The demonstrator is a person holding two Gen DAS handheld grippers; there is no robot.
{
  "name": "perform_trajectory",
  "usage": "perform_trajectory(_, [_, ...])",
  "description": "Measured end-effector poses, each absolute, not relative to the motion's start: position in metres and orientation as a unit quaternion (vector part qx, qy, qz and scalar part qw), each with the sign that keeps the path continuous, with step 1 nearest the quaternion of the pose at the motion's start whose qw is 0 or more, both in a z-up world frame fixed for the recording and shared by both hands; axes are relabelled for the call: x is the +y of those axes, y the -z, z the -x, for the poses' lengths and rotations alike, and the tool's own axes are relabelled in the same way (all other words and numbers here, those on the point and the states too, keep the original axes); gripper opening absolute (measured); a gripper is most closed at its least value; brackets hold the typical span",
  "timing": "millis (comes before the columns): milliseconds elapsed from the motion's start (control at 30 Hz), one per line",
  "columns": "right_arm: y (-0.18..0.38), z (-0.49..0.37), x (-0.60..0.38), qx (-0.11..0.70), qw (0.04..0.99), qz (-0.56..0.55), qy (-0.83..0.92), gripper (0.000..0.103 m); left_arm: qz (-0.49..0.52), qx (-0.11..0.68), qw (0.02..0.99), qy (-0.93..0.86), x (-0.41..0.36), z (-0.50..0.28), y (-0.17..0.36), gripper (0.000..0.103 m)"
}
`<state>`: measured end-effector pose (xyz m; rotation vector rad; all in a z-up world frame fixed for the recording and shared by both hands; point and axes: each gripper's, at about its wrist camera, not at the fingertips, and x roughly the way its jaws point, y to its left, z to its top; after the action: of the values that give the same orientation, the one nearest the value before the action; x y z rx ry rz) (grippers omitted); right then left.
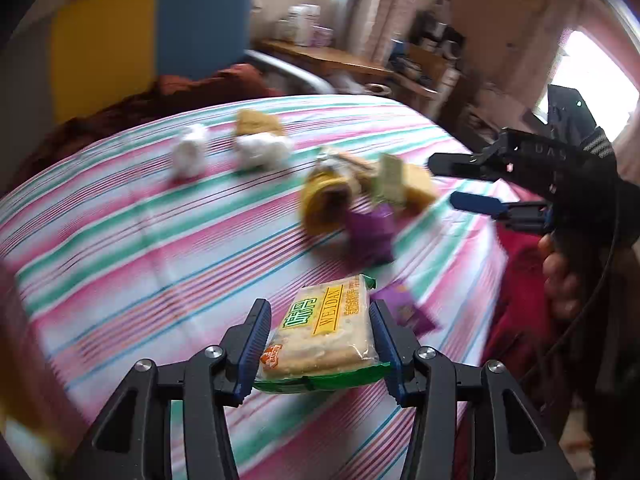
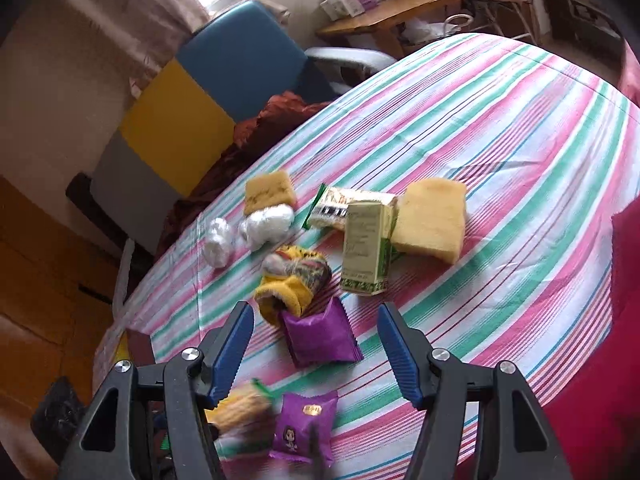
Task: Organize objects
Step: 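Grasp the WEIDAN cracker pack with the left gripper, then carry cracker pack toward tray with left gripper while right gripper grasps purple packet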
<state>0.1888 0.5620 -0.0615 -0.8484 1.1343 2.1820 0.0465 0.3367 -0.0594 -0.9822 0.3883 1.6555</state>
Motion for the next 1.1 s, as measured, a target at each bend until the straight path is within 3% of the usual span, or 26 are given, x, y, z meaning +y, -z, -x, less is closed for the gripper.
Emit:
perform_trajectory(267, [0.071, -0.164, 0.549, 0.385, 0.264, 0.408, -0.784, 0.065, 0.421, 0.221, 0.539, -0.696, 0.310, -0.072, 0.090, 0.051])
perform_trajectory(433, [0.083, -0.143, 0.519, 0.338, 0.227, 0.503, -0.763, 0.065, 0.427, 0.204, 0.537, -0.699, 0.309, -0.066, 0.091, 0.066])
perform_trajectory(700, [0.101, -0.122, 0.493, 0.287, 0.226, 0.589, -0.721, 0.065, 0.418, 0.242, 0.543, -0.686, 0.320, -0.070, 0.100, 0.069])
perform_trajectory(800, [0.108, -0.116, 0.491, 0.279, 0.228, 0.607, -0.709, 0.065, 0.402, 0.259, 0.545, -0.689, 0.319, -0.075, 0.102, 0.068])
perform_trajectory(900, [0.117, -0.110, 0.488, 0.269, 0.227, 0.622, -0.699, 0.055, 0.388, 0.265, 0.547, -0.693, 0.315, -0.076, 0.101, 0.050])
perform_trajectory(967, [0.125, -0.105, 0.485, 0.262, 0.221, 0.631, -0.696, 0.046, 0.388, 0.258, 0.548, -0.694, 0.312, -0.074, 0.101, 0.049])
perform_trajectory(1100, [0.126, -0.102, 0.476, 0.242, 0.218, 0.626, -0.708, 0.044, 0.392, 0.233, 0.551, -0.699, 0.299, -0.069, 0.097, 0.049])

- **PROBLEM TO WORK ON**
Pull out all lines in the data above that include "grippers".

- **COMPLETED TASK**
The demonstrator is a person holding two Gen DAS handheld grippers; there is no robot.
`<state>`: measured end-effector pose (xyz m; rotation vector rad; all in a z-up world frame fixed for the recording and shared by both hands; point and axes: each gripper's, at about its wrist camera, not at the fingertips, and x roughly the way its jaws point, y to its left, z to its top; after the action: of the values that give the same orientation, the one nearest the value before the action; x y z rx ry rz) (grippers omitted); right then left.

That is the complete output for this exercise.